尹錫悦(ユン・ソクヨル) 大統領は日本訪問2日目の17日、韓日の青年たちと政界・経済界関係者に会い、両国の「未来志向的関係」を強調した。前日の首脳会談で強制動員被害者問題に対する日本側の進展した謝罪を引き出せず、「屈辱外交」という批判が高まったが、今回の会談が未来世代のための決断だったことを繰り返し浮き彫りにしたかたちだ。

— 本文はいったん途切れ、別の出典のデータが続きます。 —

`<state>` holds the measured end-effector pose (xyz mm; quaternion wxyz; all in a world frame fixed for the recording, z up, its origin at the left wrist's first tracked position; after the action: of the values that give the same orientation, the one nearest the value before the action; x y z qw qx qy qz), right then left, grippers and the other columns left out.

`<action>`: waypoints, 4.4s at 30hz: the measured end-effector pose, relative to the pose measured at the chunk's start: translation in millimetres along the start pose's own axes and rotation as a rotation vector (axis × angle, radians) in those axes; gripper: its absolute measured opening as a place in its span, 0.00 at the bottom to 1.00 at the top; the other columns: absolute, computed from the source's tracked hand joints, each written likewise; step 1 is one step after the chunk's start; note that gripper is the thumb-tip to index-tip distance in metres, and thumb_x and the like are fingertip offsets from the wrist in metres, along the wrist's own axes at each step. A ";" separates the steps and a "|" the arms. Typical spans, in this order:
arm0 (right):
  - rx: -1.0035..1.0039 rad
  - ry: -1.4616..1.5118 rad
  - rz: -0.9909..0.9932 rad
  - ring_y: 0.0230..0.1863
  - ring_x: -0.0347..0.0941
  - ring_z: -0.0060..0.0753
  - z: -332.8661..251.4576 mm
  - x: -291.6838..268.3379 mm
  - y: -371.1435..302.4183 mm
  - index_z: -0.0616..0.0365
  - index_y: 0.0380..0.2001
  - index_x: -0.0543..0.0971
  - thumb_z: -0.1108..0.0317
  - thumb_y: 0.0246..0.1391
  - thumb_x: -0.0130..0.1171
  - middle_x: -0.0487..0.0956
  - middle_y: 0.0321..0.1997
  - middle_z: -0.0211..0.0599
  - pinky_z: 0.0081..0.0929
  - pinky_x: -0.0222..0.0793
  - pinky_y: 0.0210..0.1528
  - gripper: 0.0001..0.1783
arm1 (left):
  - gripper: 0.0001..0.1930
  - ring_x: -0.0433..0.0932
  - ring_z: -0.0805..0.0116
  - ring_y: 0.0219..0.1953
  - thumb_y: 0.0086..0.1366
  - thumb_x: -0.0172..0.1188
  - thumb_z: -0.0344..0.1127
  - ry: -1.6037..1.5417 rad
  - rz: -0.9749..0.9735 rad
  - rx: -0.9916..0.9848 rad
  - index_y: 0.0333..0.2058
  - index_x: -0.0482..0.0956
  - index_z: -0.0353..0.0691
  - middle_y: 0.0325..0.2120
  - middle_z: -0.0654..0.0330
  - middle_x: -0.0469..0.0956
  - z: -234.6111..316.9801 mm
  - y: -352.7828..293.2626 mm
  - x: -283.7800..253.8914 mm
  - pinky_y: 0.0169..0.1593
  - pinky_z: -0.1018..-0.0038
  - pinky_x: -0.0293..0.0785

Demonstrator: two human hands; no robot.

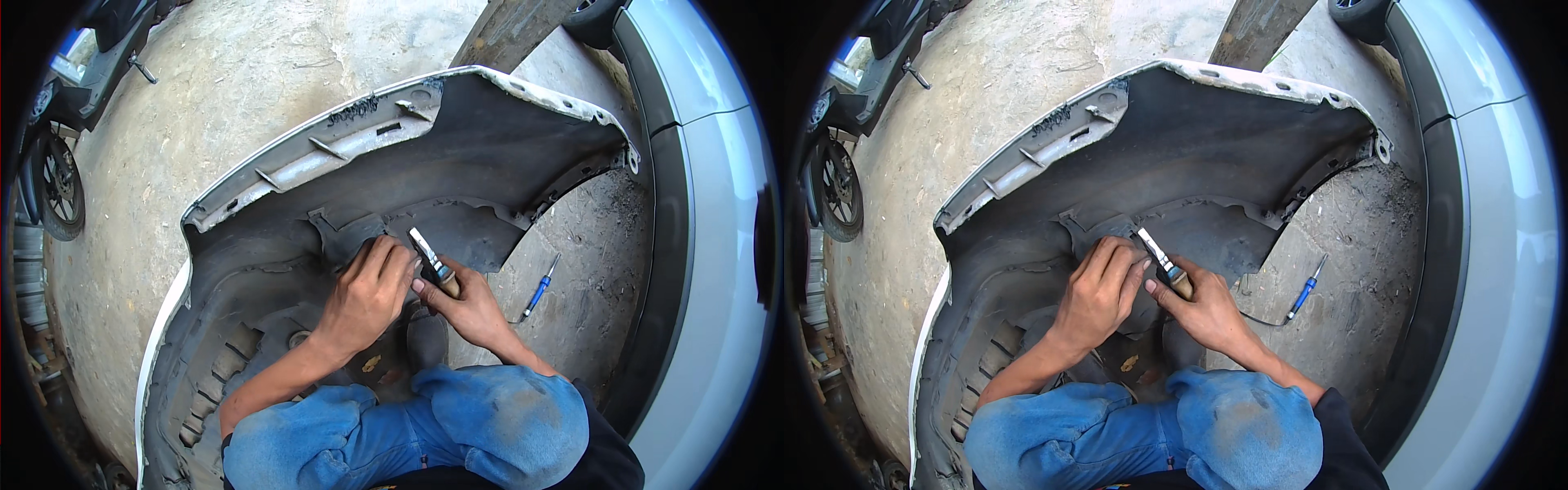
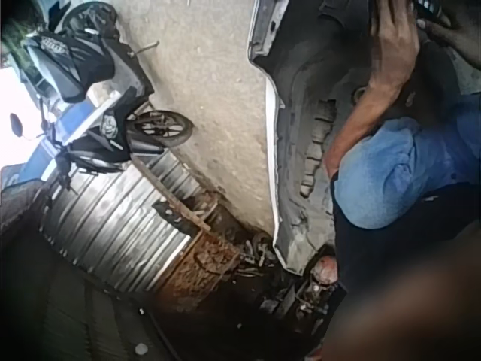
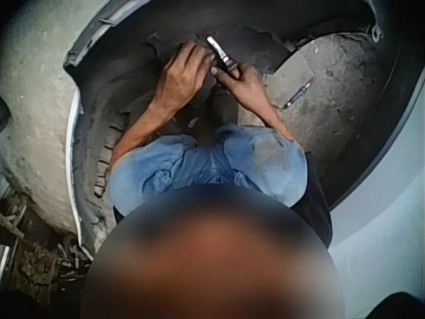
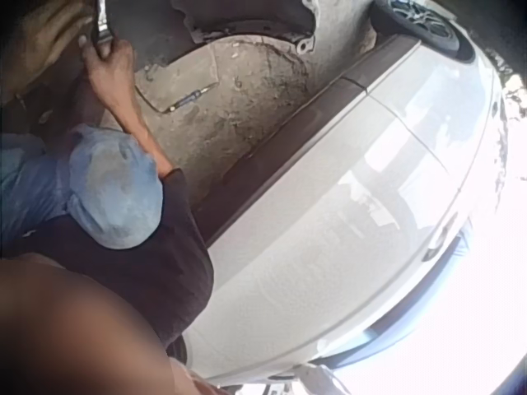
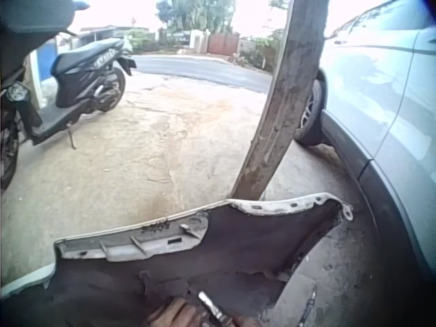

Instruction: Repairing a damaged car bumper using a soldering iron and wire.

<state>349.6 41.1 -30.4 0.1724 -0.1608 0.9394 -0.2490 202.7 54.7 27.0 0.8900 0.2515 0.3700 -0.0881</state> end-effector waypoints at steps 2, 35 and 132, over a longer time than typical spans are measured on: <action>0.010 -0.102 0.024 0.23 0.71 0.27 -0.3 -3.7 3.8 0.66 0.57 0.80 0.53 0.64 0.66 0.74 0.17 0.33 0.34 0.68 0.30 0.28 | 0.08 0.82 0.50 0.41 0.64 0.66 0.24 -0.252 0.076 -0.142 0.39 0.77 0.29 0.43 0.48 0.76 -12.3 0.0 3.2 0.42 0.62 0.81; -0.131 -0.364 0.145 0.54 0.74 0.64 109.9 -6.0 8.5 0.62 0.67 0.69 0.74 0.56 0.59 0.76 0.52 0.59 0.49 0.70 0.59 0.34 | 0.01 0.82 0.60 0.56 0.75 0.53 0.22 -1.202 0.155 -0.652 0.41 0.71 0.32 0.54 0.48 0.78 -76.6 -77.6 117.6 0.62 0.69 0.76; -0.927 -0.489 0.571 0.49 0.76 0.33 -241.9 -82.2 -21.4 0.49 0.38 0.91 0.70 0.47 0.78 0.80 0.43 0.32 0.33 0.77 0.49 0.13 | 0.30 0.86 0.55 0.44 0.53 0.77 0.38 0.170 0.070 0.049 0.53 0.79 0.37 0.44 0.53 0.85 5.2 103.9 -107.6 0.46 0.64 0.83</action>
<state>329.6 155.1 198.4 0.3559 -0.0131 0.8891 0.2875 165.0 138.0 145.4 0.8515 0.2924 0.4330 -0.0444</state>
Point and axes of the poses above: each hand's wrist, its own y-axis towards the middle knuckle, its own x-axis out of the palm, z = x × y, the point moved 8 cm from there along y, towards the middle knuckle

尹大統領は同日午後、慶応大学で大学生170人余りが参加した中、「私たちの未来のための勇気」という題で講演した。尹大統領は明治時代の思想家、岡倉天心の「勇気は生命の鍵」という言葉を引用し「韓日両国民に必要なのはより良い未来を作るための勇気」だと述べた。尹大統領はまた、「50年にもならない不幸な歴史によって1500年にわたる交流と協力の歴史を無意味にしてしまってはならない」という故金大中(キム・デジュン)元大統領の発言も引用し、「韓日両国の未来である青年世代と政治家がより良い未来のために勇気を出して積極的に意思疎通し交流してほしい」と呼びかけた。
尹大統領は東京の経団連(日本経済団体連合会)会館で開かれた「韓日ビジネスラウンドテーブル」昼食懇談会では、「全経連(全国経済人連合会)と経団連が韓日の懸案を共に解決し、未来志向的な関係を築くための(韓日・日韓未来パートナーシップ)基金作りに乗り出してくれたことに感謝する」と述べた。韓国政府の「第三者弁済案」に対し、日本側が主な呼応措置として掲げた「韓日・日韓未来パートナーシップ基金」に日本の被告企業が参加せず、中身のないものという批判の声があがっているにもかかわらず、尹大統領は感謝の意を示した。尹大統領はDX(デジタルトランスフォーメーション)▽半導体▽バッテリー▽電気自動車など次世代新産業分野に言及し、「革新的なビジネス機会を作り出せるよう、あらゆる支援を惜しまない」と約束した。同日の行事には、サムスン電子のイ・ジェヨン会長やSKグループのチェ・テウォン会長、現代自動車グループのチョン・ウィソン会長、LGグループのク・グァンモ会長、ロッテグループのシン・ドンビン(重光昭夫)会長などが同席した。
尹大統領は同日午前、東京都内のあるホテルで菅義偉前首相や立憲民主党の泉健太代表ら日本の政界関係者らとも面会した。泉代表は面談後の記者会見で、両国の摩擦の懸案である哨戒機の威嚇飛行とレーダー照射問題や、慰安婦「少女像」の建設問題を取り上げたが、「(尹大統領の)具体的な回答はなかった」と伝えた。共同通信によると、菅前首相が尹大統領に福島第一原発汚染水の海洋放出と関連し、「国際原子力機関(IAEA)と協力して進めている」と説明したことに対し、尹大統領は「科学的な分析が必要だ」と答えたという。同通信はまた、岸田文雄首相が前日の首脳会談で、5月に広島で開かれる主要7カ国首脳会議(G7サミット)に尹大統領を招待する意向を伝えたと報じた。しかし、日本政府は「まだ検討中」として慎重な態度を示した。尹大統領は同日、1泊2日の日程を終えて帰国した。